### Required work
Would you retype the listing below word for word, without any of its pictures?

### Dataset excerpt
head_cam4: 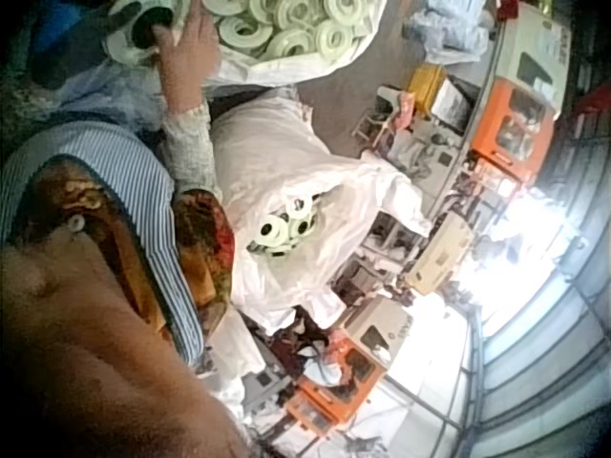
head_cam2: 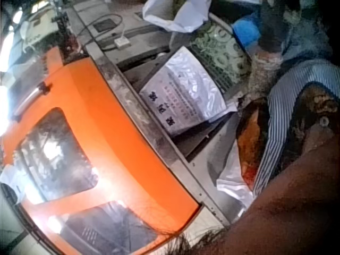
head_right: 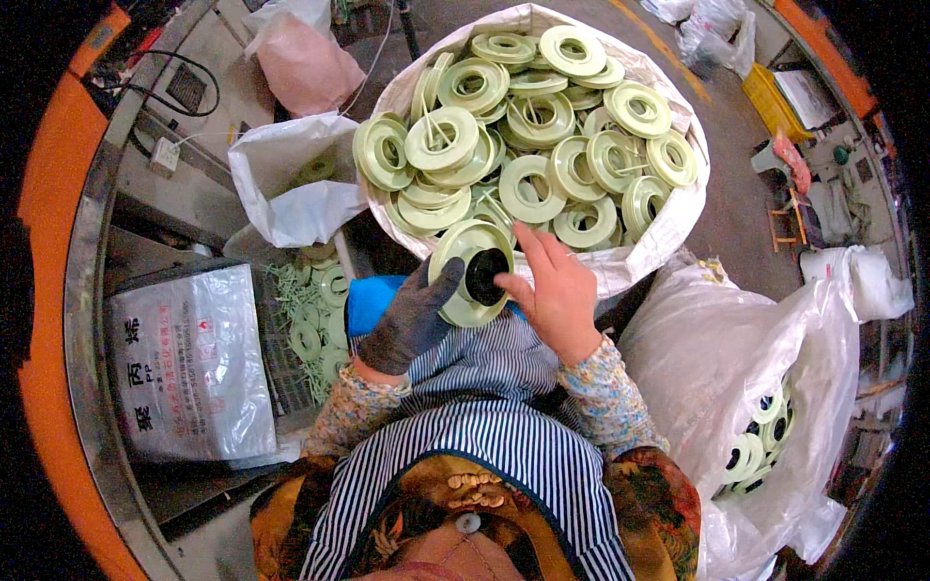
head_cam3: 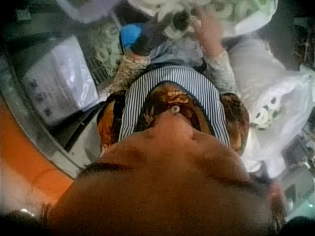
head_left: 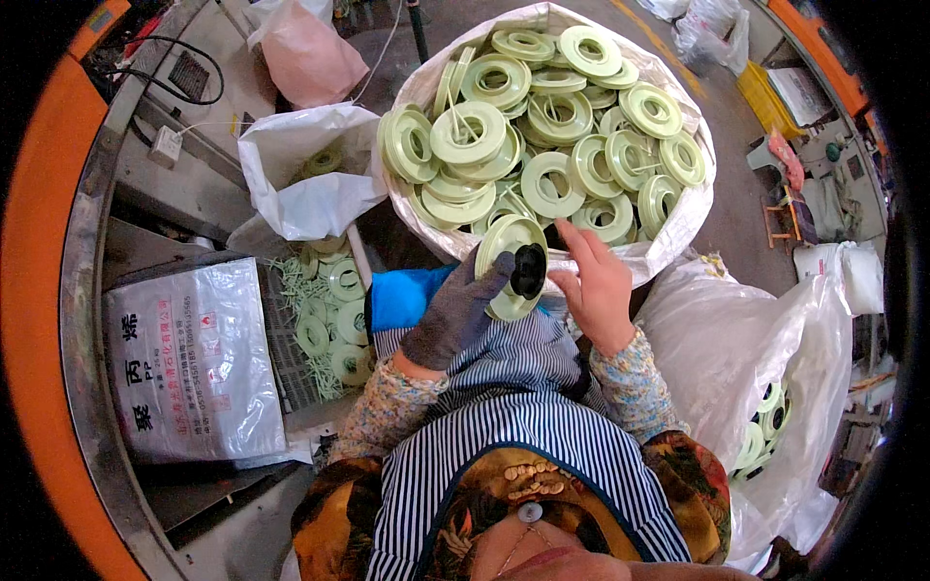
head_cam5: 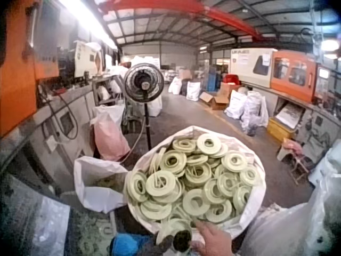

### Output for this exercise
head_cam4: 
head_cam2: 
head_right: 
head_cam3: 
head_left: 
head_cam5: 

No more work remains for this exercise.